**Exercise material**
--- START ---

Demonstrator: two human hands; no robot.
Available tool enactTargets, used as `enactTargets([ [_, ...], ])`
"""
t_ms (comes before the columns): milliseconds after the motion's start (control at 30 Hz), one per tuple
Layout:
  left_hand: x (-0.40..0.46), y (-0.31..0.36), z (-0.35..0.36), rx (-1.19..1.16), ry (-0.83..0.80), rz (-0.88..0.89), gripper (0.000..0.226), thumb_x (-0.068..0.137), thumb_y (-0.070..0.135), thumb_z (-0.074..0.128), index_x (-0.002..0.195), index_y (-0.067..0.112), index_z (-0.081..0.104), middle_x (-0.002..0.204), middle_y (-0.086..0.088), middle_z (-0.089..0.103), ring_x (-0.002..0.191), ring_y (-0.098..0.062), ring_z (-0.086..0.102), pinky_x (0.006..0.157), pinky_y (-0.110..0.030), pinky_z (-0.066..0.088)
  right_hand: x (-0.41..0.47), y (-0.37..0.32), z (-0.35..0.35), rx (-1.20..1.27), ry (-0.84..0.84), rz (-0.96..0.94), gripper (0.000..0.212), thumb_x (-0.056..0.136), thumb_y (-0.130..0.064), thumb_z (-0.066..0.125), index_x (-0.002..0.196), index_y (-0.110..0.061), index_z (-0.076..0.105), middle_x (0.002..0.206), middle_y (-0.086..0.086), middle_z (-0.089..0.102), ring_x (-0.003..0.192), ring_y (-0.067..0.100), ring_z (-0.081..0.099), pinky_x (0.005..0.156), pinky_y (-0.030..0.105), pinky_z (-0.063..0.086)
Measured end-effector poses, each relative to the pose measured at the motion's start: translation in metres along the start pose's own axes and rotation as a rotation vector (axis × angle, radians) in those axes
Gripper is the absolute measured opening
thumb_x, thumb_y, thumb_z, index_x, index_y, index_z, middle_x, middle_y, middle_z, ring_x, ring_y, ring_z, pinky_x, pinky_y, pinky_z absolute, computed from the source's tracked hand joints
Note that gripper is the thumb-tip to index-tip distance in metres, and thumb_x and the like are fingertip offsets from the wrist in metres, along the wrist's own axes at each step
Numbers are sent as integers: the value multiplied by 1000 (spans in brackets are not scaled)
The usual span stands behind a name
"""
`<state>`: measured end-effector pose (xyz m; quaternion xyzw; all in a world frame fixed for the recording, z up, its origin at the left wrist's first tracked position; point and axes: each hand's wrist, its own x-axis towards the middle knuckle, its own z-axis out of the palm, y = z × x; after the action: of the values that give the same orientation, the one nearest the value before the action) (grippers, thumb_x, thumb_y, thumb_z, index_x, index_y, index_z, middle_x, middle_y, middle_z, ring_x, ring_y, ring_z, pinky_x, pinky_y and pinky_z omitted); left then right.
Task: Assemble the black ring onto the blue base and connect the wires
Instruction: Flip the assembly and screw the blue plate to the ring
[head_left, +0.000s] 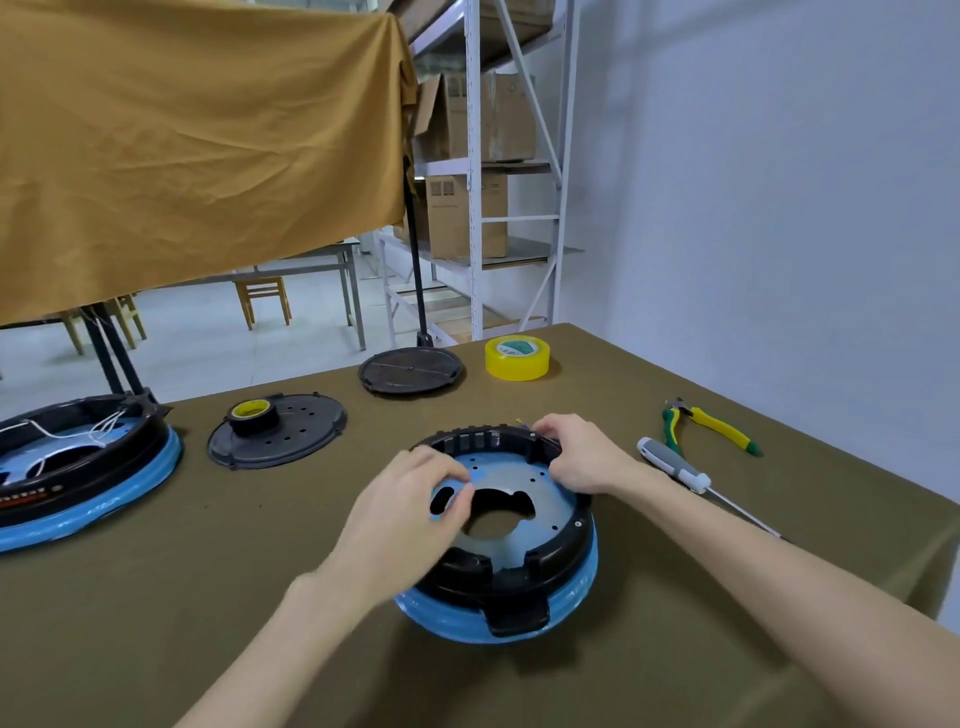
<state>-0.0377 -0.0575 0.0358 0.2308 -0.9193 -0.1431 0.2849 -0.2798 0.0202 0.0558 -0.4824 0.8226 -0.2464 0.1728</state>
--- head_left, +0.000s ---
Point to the closed cardboard box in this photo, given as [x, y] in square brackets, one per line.
[457, 217]

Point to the wooden chair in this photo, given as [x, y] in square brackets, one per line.
[129, 319]
[264, 296]
[73, 330]

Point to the green yellow pliers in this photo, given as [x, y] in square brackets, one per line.
[720, 427]

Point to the mustard yellow hanging cloth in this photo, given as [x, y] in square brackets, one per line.
[187, 142]

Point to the person's right hand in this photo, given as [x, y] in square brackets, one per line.
[589, 457]

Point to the brown board on rack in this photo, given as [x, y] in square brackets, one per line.
[517, 22]

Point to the white metal shelf rack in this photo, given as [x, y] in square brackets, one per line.
[474, 187]

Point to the open cardboard box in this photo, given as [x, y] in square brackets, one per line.
[502, 116]

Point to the grey white screwdriver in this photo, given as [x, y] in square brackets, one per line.
[675, 465]

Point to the flat brown cardboard sheet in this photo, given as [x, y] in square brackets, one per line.
[487, 324]

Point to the person's right forearm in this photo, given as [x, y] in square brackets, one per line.
[765, 592]

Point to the person's left thumb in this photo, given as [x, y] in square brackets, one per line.
[455, 504]

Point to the black tripod legs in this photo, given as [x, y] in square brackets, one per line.
[112, 352]

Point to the olive green table cloth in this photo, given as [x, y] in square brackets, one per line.
[225, 570]

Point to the black round perforated cover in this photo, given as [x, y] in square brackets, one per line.
[307, 431]

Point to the black round stand base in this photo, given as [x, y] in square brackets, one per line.
[411, 371]

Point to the black stand pole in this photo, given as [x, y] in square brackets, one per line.
[417, 262]

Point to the black cooker base blue wrap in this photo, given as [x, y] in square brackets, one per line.
[517, 592]

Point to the small black yellow tape roll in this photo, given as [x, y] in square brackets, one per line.
[251, 417]

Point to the person's left forearm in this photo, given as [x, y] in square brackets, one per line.
[277, 660]

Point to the person's right thumb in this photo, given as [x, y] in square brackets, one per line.
[564, 471]

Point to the person's left hand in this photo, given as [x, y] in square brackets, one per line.
[390, 525]

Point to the grey metal table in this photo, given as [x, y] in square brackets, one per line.
[330, 259]

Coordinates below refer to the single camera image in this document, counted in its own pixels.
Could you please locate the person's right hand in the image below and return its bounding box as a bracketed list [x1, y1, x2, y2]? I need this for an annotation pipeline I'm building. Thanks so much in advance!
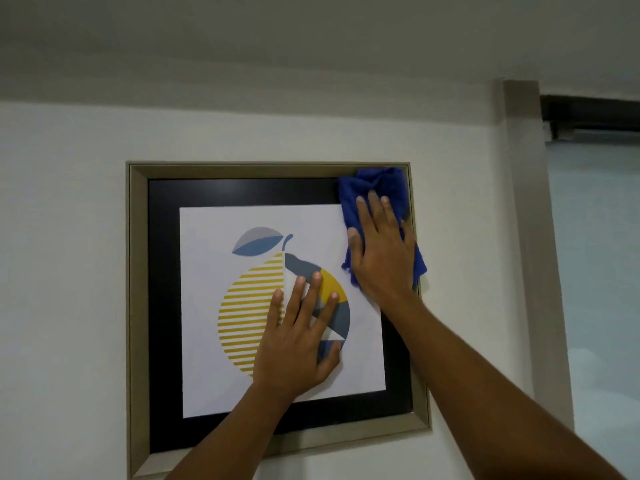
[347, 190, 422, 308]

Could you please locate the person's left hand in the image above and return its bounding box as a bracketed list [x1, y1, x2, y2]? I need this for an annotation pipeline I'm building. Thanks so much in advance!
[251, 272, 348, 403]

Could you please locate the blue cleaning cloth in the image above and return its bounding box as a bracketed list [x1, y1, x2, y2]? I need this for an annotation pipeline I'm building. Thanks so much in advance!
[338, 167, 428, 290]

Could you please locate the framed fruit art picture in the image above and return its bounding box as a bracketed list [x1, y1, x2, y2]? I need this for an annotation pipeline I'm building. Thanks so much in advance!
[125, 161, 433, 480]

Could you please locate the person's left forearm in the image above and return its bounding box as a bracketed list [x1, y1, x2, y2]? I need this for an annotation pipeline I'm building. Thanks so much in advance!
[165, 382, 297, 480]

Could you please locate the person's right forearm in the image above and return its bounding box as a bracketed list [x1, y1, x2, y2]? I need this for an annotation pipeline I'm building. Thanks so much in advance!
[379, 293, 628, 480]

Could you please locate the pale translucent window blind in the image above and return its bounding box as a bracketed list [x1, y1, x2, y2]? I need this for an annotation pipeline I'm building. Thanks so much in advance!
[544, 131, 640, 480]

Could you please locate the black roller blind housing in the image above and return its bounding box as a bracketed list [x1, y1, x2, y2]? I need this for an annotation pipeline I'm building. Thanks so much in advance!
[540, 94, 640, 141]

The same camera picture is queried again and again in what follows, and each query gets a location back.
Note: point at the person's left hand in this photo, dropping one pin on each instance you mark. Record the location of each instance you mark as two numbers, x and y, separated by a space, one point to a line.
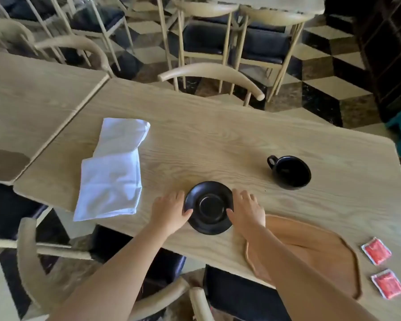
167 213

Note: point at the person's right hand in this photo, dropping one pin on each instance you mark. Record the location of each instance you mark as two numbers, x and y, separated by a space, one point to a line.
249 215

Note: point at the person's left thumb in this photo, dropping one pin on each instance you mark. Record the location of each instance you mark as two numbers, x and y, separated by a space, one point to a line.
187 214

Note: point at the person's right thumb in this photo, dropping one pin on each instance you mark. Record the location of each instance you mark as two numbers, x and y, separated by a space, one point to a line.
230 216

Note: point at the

--- END ---

**Assigned task**
Without including any picture, restate every entry above exactly.

**Written reply**
Demonstrator: two human hands; no robot.
Available tool enactTargets, used as `enactTargets([ [_, ...], ])`
"""
t_ms (comes before the columns): milliseconds after the motion's start (control at 30 Hz), one per tuple
Layout:
  left_hand: x (-0.40..0.46), y (-0.31..0.36), z (-0.35..0.36), rx (-1.19..1.16), ry (-0.83..0.80), rz (-0.88..0.89), gripper (0.000..0.226), thumb_x (-0.068..0.137), thumb_y (-0.070..0.135), thumb_z (-0.074..0.128), index_x (-0.002..0.195), index_y (-0.067..0.112), index_z (-0.081..0.104), middle_x (-0.002..0.204), middle_y (-0.086..0.088), middle_z (-0.089..0.103), ring_x (-0.002..0.191), ring_y (-0.098..0.062), ring_z (-0.086..0.102), pinky_x (0.006..0.157), pinky_y (-0.110..0.030), pinky_z (-0.066..0.088)
  right_hand: x (-0.41..0.47), y (-0.37..0.32), z (-0.35..0.35), rx (-1.20..1.27), ry (-0.84..0.84), rz (-0.96..0.94), gripper (0.000..0.212), thumb_x (-0.056..0.136), thumb_y (-0.130..0.064), thumb_z (-0.066..0.125), index_x (-0.002..0.196), index_y (-0.110..0.061), index_z (-0.076..0.105), middle_x (0.002..0.206), middle_y (-0.086..0.086), middle_z (-0.089..0.102), ring_x (-0.003..0.192), ring_y (-0.067..0.100), ring_z (-0.081..0.099), pinky_x (0.005..0.156), pinky_y (-0.030..0.105), pinky_z (-0.063..0.086)
Measured end-effector poses, each relative to the pose measured at the motion's start: translation in metres along the start pose's own axes and rotation as a rotation vector (axis × angle, radians) in those axes
Gripper is the absolute measured opening
thumb_x, thumb_y, thumb_z, index_x, index_y, index_z, middle_x, middle_y, middle_z, ring_x, ring_y, ring_z, pinky_x, pinky_y, pinky_z absolute, computed from the source's tracked hand joints
Note that gripper is the thumb-tip to index-tip distance in metres, and thumb_x and the like are fingertip offsets from the wrist in metres, along the wrist's own axes at each step
Numbers are sent as integers: the value multiplied by 1000 (spans in brackets are not scaled)
The usual span stands behind a name
"""
`<state>`: measured end-effector pose (xyz m; quaternion xyzw; all in a world frame fixed for the recording, z up, its origin at the left wrist's first tracked position; point and axes: each hand's wrist, its own x-axis towards the middle knuckle, its own z-axis out of the palm, y = z × x; after the action: of the values that give the same orientation, the one nearest the value before the action) (grippers, thumb_x, thumb_y, thumb_z, index_x, index_y, index_z, middle_x, middle_y, middle_z, ring_x, ring_y, ring_z, pinky_x, pinky_y and pinky_z omitted); left then right.
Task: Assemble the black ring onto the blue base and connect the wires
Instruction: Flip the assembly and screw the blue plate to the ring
[head_left, +0.000s] 
<state>-0.0377 -0.0575 0.0358 0.2308 -0.9193 -0.1431 0.2849 -0.2798 0.0202 0.0558 -0.4824 0.8226 -0.2464 0.1728</state>
--- head_left, +0.000s ---
Point to the closed cardboard box in this photo, given as [x, y] in square brackets, one per line.
[457, 217]

Point to the wooden chair in this photo, given as [x, y] in square brackets, one per line.
[129, 319]
[264, 296]
[73, 330]

Point to the green yellow pliers in this photo, given as [x, y] in square brackets, one per line.
[720, 427]

Point to the mustard yellow hanging cloth in this photo, given as [x, y] in square brackets, one per line.
[187, 142]

Point to the person's right hand in this photo, given as [x, y] in square brackets, one per line.
[589, 457]

Point to the brown board on rack in this photo, given as [x, y] in square brackets, one per line.
[517, 22]

Point to the white metal shelf rack in this photo, given as [x, y] in square brackets, one per line.
[474, 187]

Point to the open cardboard box in this photo, given as [x, y] in square brackets, one per line.
[502, 116]

Point to the grey white screwdriver in this photo, given as [x, y] in square brackets, one per line.
[675, 465]

Point to the flat brown cardboard sheet in this photo, given as [x, y] in square brackets, one per line.
[487, 324]

Point to the person's right forearm in this photo, given as [x, y] in square brackets, one per line.
[765, 592]

Point to the person's left thumb in this photo, given as [x, y] in square brackets, one per line.
[455, 504]

Point to the black tripod legs in this photo, given as [x, y] in square brackets, one per line.
[112, 352]

Point to the olive green table cloth in this photo, given as [x, y] in square brackets, one per line.
[225, 570]

Point to the black round perforated cover in this photo, given as [x, y] in square brackets, one per line.
[307, 431]

Point to the black round stand base in this photo, given as [x, y] in square brackets, one per line.
[411, 371]

Point to the black stand pole in this photo, given as [x, y] in square brackets, one per line.
[417, 262]

Point to the black cooker base blue wrap in this photo, given as [x, y] in square brackets, one per line.
[517, 592]

Point to the small black yellow tape roll in this photo, given as [x, y] in square brackets, one per line.
[251, 417]

Point to the person's left forearm in this photo, given as [x, y] in square brackets, one per line.
[277, 660]

Point to the person's right thumb in this photo, given as [x, y] in square brackets, one per line.
[564, 471]

Point to the person's left hand in this photo, given as [x, y] in square brackets, one per line.
[390, 525]

Point to the grey metal table in this photo, given as [x, y] in square brackets, one per line.
[330, 259]

Coordinates below refer to the single camera image in this document, counted in its own pixels.
Could you please locate the person's right hand in the image below and return its bounding box as a bracketed list [x1, y1, x2, y2]? I need this for an annotation pipeline I'm building. Thanks so much in advance!
[347, 190, 422, 308]

Could you please locate the person's left hand in the image above and return its bounding box as a bracketed list [x1, y1, x2, y2]? I need this for an annotation pipeline I'm building. Thanks so much in advance!
[251, 272, 348, 403]

Could you please locate the blue cleaning cloth in the image above and return its bounding box as a bracketed list [x1, y1, x2, y2]? I need this for an annotation pipeline I'm building. Thanks so much in advance!
[338, 167, 428, 290]

Could you please locate the framed fruit art picture in the image above and return its bounding box as a bracketed list [x1, y1, x2, y2]? I need this for an annotation pipeline I'm building. Thanks so much in advance!
[125, 161, 433, 480]

Could you please locate the person's left forearm in the image above and return its bounding box as a bracketed list [x1, y1, x2, y2]? I need this for an annotation pipeline I'm building. Thanks so much in advance!
[165, 382, 297, 480]

Could you please locate the person's right forearm in the image above and return its bounding box as a bracketed list [x1, y1, x2, y2]? I need this for an annotation pipeline I'm building. Thanks so much in advance!
[379, 293, 628, 480]

Could you please locate the pale translucent window blind in the image above and return its bounding box as a bracketed list [x1, y1, x2, y2]? I need this for an annotation pipeline I'm building. Thanks so much in advance!
[544, 131, 640, 480]

Could you please locate the black roller blind housing in the image above and return its bounding box as a bracketed list [x1, y1, x2, y2]? I need this for an annotation pipeline I'm building. Thanks so much in advance!
[540, 94, 640, 141]

The same camera picture is queried again and again in what follows, and each query gets a location back.
Note: point at the person's left hand in this photo, dropping one pin on each instance you mark. Record the location of each instance you mark as two numbers, x and y, separated by a space, one point to a line.
167 213

Note: point at the person's right hand in this photo, dropping one pin on each instance you mark. Record the location of each instance you mark as two numbers, x and y, separated by a space, one point to a line.
249 215

Note: point at the person's left thumb in this photo, dropping one pin on each instance you mark. Record the location of each instance you mark as two numbers, x and y, separated by a space, one point to a line.
187 214

Note: point at the person's right thumb in this photo, dropping one pin on each instance you mark. Record the location of each instance you mark as two numbers, x and y, separated by a space, one point to a line.
230 216

Note: point at the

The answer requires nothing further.